** Exercise description **
Restate the following data in its entirety, word for word and without images.

________________________

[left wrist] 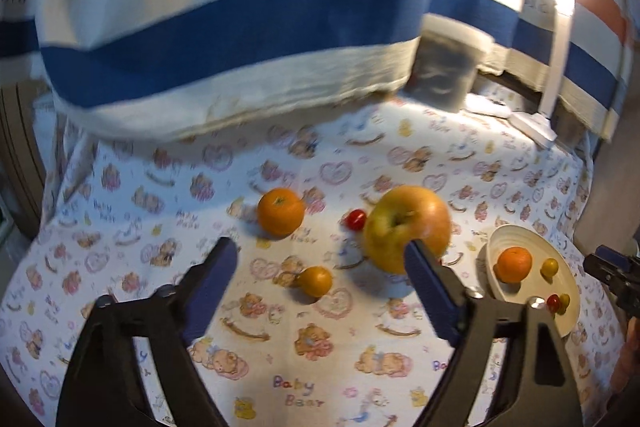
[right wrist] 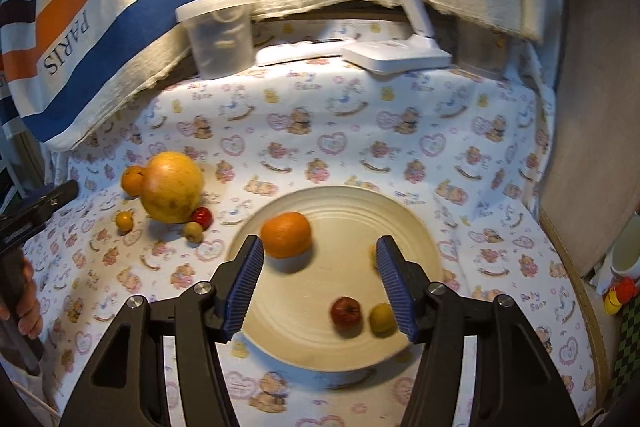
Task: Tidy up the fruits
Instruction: 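Close the right tool on a small green-yellow fruit while the left tool reaches toward a small orange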
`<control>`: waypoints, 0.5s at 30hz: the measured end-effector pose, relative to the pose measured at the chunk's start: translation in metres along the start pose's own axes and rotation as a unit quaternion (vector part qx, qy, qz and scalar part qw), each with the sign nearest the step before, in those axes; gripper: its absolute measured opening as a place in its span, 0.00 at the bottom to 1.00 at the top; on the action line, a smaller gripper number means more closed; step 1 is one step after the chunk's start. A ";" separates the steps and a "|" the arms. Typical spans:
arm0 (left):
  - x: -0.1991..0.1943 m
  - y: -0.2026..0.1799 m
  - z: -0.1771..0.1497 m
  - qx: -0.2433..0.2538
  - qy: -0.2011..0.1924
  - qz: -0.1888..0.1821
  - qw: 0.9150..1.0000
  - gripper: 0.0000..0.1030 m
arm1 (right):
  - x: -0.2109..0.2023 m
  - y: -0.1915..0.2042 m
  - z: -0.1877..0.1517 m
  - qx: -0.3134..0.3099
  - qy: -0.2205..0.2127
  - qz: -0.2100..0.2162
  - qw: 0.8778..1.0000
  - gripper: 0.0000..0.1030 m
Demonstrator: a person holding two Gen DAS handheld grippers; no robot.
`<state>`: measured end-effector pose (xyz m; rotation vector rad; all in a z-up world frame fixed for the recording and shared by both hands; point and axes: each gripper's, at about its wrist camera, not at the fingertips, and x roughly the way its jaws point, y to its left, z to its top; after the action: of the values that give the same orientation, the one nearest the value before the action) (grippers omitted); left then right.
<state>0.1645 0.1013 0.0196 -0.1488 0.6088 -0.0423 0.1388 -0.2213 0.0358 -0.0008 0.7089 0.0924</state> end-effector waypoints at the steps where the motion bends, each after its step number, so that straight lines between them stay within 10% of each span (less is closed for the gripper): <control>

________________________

** Reply to the exercise **
[left wrist] 
[right wrist] 
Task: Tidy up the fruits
Instruction: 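Close the right tool on a small green-yellow fruit while the left tool reaches toward a small orange
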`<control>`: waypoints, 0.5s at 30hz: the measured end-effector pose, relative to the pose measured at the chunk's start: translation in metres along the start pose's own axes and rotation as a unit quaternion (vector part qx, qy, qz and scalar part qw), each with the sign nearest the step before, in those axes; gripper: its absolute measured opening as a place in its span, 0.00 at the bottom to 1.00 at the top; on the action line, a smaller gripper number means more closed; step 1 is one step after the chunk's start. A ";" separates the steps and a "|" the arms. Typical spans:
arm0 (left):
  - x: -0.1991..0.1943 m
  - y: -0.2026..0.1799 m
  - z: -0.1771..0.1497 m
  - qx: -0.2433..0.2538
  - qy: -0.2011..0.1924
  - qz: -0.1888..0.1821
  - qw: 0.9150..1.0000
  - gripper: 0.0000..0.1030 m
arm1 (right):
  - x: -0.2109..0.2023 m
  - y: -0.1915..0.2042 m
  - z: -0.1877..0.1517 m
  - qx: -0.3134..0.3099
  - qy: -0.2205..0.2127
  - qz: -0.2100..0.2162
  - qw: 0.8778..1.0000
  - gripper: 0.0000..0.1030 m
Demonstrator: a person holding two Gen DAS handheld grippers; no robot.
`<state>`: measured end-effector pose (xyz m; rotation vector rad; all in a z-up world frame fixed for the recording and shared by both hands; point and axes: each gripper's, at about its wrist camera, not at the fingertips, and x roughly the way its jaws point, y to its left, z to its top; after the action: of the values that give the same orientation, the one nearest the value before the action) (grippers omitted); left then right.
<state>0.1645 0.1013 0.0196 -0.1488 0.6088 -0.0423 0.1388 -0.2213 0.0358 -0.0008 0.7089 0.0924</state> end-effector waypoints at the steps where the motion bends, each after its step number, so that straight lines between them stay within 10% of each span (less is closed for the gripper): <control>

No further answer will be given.